Parsing multiple XMLs in ZipInputStream


I have an export feature, where I pack two XMLs into a ZIP file to be downloaded. In my UnitTest I want to assert that the export was correct so I read the ZIP file again and am trying to parse the XML. I am using a ZipInputStream and the following approach works:

InputStream result = testee.openStream();//here the ZIP and XMLs are created
try (var zis = new ZipInputStream(result)) {
    var firstEntry = zis.getNextEntry();
    assertNotNull(firstEntry);
    var nodesOne = getNodesByName(zis, "nodeOne");
    assertEquals(EXPECTED_NODE_ONE, nodesOne.getLength());
    
    var secondEntry = zis.getNextEntry();
    assertNotNull(secondEntry);
    var nodesTwo = getNodesByName(zis, "nodeTwo");
    assertEquals(EXPECTED_NODE_TWO, assertNotNull.getLength());
}

NodeList getNodesByName(ZipInputStream zis, String nodeName) {
    var xmlString = IOUtils.toString(zis);
    var is = new InputSource(new StringReader(xmlString));
    var doc = DocumebtBuilderFactory.newInstance().newDocumentBuilder().parse(is);
    return doc.getElementsByTagName(nodeName);
}

But a more elegant way would be to replace the first two lines this in the getNodesByName with this:
var is = new InputSource(new InputStreamReader(zis));

This works for the first entry, but the second entry throws an exception as apparently the InputStremReader closes the ZipInputStream or reads it in full and not just the entry. Is there a way to use streams that respect that it should only read the first entry?


Solution

  • I'm guessing that IOUtils.toString(zis) or DocumentBUilder.parse(...) is closing the ZipInputStream.

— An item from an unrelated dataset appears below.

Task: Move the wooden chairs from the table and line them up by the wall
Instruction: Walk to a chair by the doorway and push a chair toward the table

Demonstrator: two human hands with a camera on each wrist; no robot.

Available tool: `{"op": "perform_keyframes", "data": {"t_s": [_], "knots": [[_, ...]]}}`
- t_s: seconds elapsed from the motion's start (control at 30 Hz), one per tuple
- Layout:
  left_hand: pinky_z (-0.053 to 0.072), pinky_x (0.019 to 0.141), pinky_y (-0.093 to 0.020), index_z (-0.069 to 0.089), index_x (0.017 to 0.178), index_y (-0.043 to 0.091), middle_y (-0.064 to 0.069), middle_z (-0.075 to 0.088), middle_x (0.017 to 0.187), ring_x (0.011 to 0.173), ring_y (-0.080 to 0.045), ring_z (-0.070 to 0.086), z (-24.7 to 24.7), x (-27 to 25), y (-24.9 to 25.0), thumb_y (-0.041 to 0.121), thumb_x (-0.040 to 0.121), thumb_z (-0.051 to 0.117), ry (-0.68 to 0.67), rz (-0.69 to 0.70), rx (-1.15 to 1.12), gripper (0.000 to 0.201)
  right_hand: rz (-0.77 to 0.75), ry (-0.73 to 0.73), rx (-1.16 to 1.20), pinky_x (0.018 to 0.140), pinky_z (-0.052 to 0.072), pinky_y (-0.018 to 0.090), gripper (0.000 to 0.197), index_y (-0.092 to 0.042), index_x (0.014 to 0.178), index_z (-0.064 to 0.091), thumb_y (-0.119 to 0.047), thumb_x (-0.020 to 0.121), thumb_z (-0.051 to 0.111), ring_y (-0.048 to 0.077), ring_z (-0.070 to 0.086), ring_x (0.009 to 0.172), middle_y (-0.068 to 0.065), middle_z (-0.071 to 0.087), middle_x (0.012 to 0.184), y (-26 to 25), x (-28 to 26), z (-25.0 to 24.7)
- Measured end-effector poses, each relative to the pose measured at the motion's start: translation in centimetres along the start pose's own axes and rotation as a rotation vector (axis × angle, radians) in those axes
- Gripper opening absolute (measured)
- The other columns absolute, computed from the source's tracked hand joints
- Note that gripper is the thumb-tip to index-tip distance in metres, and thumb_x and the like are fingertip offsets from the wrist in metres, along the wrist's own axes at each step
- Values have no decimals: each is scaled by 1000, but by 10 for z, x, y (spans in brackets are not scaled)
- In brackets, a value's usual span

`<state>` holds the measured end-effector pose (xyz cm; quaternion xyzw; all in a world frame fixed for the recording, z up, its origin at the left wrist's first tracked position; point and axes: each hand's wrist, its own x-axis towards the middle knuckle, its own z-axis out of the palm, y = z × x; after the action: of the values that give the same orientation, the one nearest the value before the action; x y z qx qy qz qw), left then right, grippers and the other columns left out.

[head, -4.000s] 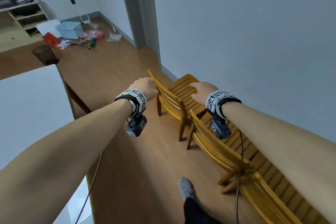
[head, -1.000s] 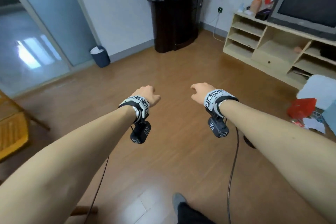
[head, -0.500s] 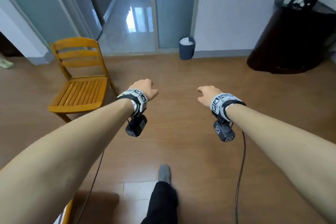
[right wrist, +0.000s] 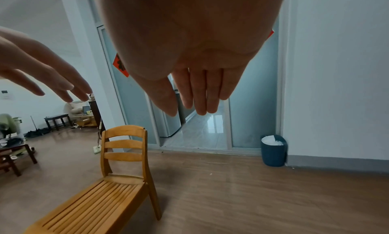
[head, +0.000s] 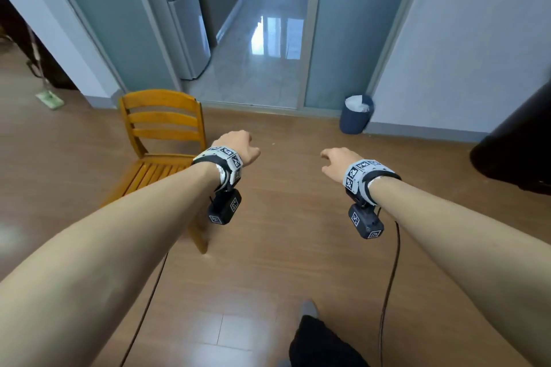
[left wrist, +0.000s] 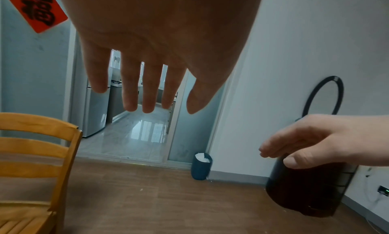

    You could try this instead

    NodeList getNodesByName(ZipInputStream zis, String nodeName) {
        var streamWrapper = new java.io.FilterInputStream(zis) {
            @Override
            public void close() {
                // don't close the underlying stream
            }
        };
        var inputSource = new InputSource(streamWrapper);
        var doc = DocumentBuilderFactory.newInstance().newDocumentBuilder().parse(inputSource);
        return doc.getElementsByTagName(nodeName);
    }